Operação Sentinela cumpre mandados de prisão contra PMs que facilitaram fuga de custodiados

As investigações sobre a fuga de 23 custodiados do Núcleo Prisional da Polícia Militar do Estado do Amazonas, no último dia 27 de fevereiro, na zona norte de Manaus, resultaram na prisão preventiva de dois policiais militares, por meio da operação Sentinela, do Ministério Público do Amazonas (MPAM), deflagrada nesta terça-feira (17). Outros dois mandados de busca e apreensão foram expedidos pela Justiça.

Segundo a 60ª Promotoria de Justiça Especializada no Controle Externo da Atividade Policial e Segurança Pública (Proceapsp), a ausência dos detentos, identificada durante revista extraordinária, pode ter sido facilitada pelos dois PMs presos nesta terça-feira (17). Na data da inspeção, os policiais estavam de serviço na guarda do estabelecimento.

Diante de outros elementos colhidos, a 60ª Proceapsp representou pela decretação das prisões preventivas e pela expedição de mandados de busca e apreensão.

Entenda o caso

Durante uma vistoria de rotina no Núcleo Prisional da PM, localizada no bairro Monte das Oliveiras, zona norte de Manaus, foi constatado que 23 policiais militares que deveriam estar custodiados, não estavam no local. Eles haviam deixado a unidade sem autorização legal.

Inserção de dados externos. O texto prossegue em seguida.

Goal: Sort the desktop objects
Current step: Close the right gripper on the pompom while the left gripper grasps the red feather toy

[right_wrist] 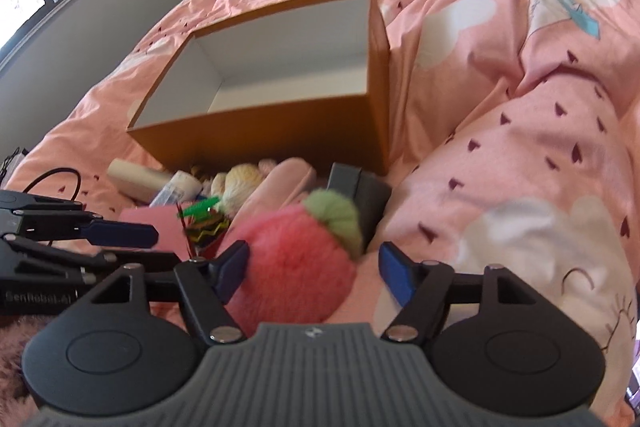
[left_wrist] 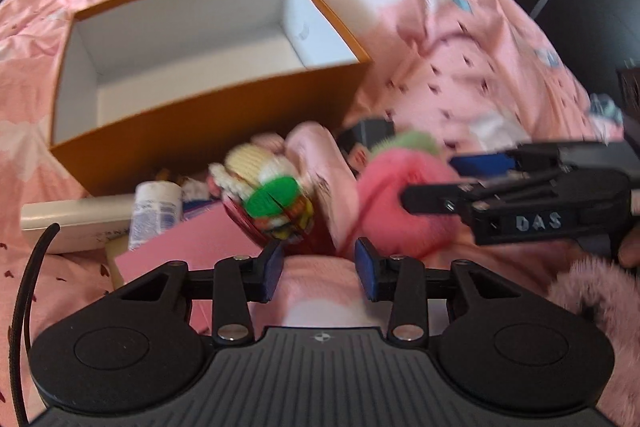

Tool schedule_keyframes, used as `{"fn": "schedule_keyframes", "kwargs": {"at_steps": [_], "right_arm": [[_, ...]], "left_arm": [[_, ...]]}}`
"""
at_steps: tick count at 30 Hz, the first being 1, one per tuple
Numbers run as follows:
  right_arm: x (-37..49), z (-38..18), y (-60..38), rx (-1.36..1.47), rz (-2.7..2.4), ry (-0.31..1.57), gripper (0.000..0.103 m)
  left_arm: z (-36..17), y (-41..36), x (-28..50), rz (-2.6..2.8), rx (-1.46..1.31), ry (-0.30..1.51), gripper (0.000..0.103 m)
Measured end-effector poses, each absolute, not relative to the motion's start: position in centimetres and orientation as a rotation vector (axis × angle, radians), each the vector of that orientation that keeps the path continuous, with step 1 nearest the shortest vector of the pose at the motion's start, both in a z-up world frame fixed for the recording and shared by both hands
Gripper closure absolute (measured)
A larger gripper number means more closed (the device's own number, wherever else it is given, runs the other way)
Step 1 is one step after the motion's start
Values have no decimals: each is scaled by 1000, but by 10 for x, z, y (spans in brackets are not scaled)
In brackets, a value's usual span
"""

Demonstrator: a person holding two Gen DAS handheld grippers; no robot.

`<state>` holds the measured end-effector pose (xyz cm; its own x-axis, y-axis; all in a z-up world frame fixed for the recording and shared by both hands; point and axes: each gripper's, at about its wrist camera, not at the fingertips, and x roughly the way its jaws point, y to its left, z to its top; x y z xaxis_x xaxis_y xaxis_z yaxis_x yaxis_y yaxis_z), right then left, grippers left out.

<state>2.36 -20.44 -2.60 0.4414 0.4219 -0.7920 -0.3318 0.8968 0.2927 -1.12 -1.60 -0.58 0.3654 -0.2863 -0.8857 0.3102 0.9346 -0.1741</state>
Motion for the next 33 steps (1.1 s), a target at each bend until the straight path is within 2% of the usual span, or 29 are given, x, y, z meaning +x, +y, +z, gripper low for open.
{"fn": "schedule_keyframes", "kwargs": {"at_steps": [5,10,12,14,17,22,28,33], "right_arm": [[25,-29,-197,90,511,1019,29],[25,-33,-188,78,542,1036,30],[26,-36,-187,71,539,1042,35],[26,-37,-187,73,530,1044,49],[26,-35,-191,100,530,1034,55],[24,-21,-193,73,532,975,57],[27,-4,-197,46,500,911,57],[30,-1,-196,-7,465,885,57]], "left_arm": [[-10,-16,-20,-439,75,1220,67],[-11,-13,-30,-473,70,1263,71],[-10,-14,-34,-481,67,1279,71],[-9,-13,-37,-486,62,1286,71],[-7,-14,-40,-498,65,1295,71],[-5,-14,-42,-498,63,1283,71],[19,-1,-28,-451,33,1153,71],[18,5,-2,-356,41,1079,68]]}}
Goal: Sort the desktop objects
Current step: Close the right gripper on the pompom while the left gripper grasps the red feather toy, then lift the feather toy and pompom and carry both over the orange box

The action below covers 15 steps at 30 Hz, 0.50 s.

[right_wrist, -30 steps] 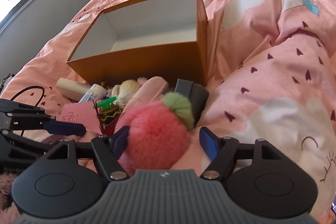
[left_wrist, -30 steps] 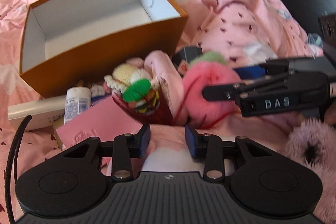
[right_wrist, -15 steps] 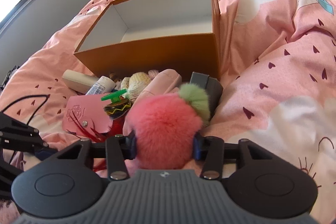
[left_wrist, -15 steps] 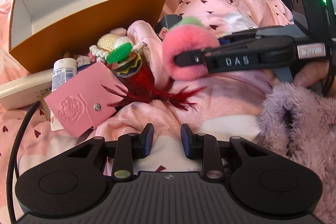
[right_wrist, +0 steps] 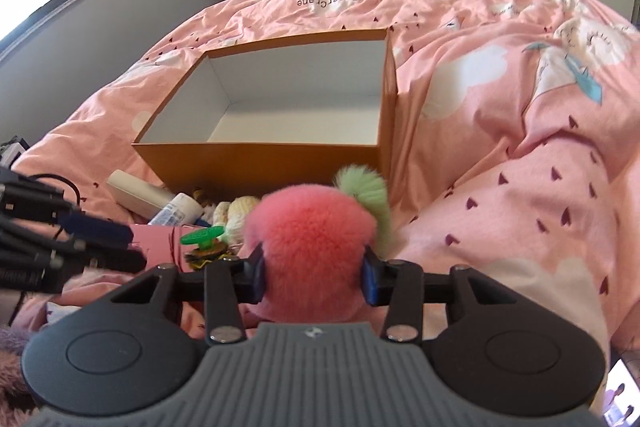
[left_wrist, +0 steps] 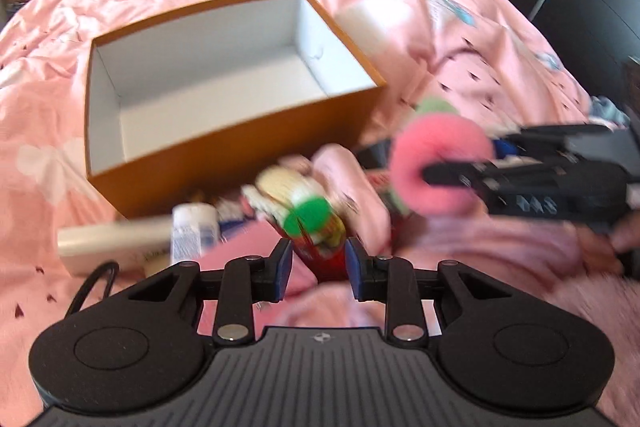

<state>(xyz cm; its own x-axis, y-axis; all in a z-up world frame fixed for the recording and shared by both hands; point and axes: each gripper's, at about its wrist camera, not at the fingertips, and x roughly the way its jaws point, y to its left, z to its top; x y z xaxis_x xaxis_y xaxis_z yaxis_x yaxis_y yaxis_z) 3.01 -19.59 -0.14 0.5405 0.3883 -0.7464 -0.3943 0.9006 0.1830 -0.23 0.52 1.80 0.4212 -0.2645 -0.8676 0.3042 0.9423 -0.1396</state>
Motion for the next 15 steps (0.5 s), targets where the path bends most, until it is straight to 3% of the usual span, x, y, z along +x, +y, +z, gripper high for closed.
{"fn": "schedule_keyframes", "kwargs": {"at_steps": [2,3,8,15], "right_arm": [[32,-7,-194,-9,466,901,57],[33,-10,-192,-10,468,910,57],[30,-23,-177,-45,468,912,55],[32,-32,-172,-53,468,911,48]], "left_arm": [[11,3,7,-371,50,1077,50],[8,-1,10,-373,74,1071,47],[-7,-21,6,-366,222,1031,39],[-33,-29,7,-330,220,1094,37]]}}
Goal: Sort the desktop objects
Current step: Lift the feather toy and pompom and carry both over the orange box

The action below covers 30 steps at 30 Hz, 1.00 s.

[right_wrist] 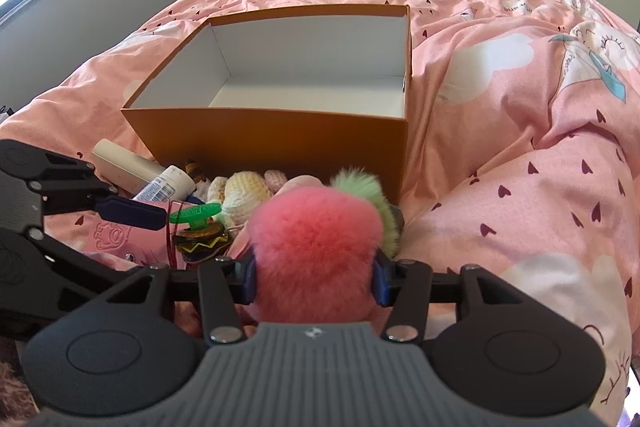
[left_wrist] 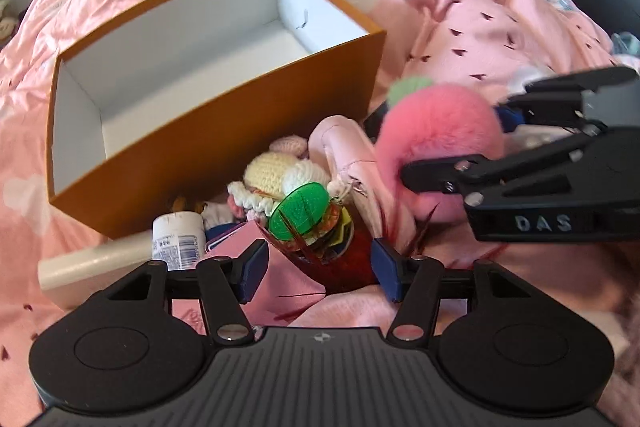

A Diretoria de Justiça e Disciplina instaurou procedimento para apurar o caso, enquanto o comando da corporação determinou o afastamento dos responsáveis pela guarda no período da ocorrência.

Um dos nomes ligados à investigação, o major Galeno Edmilson de Souza Jales, foi preso no dia 28 de fevereiro, por determinação do juiz plantonista criminal Luís Alberto Nascimento Albuquerque. Na decisão, o magistrado destacou que as saídas irregulares pareciam ser uma prática recorrente, dependendo da anuência de superiores hierárquicos com poder de comando, e não de agentes subalternos.

No dia 11 de março, o governador do Amazonas, Wilson Lima, assinou o decreto que exclui o major da corporação. A decisão foi publicada no Diário Oficial do Estado.

O major integrava o quadro de oficiais combatentes e havia sido reintegrado em 2017 por decisão judicial provisória, na condição sub judice, no posto de 2º tenente.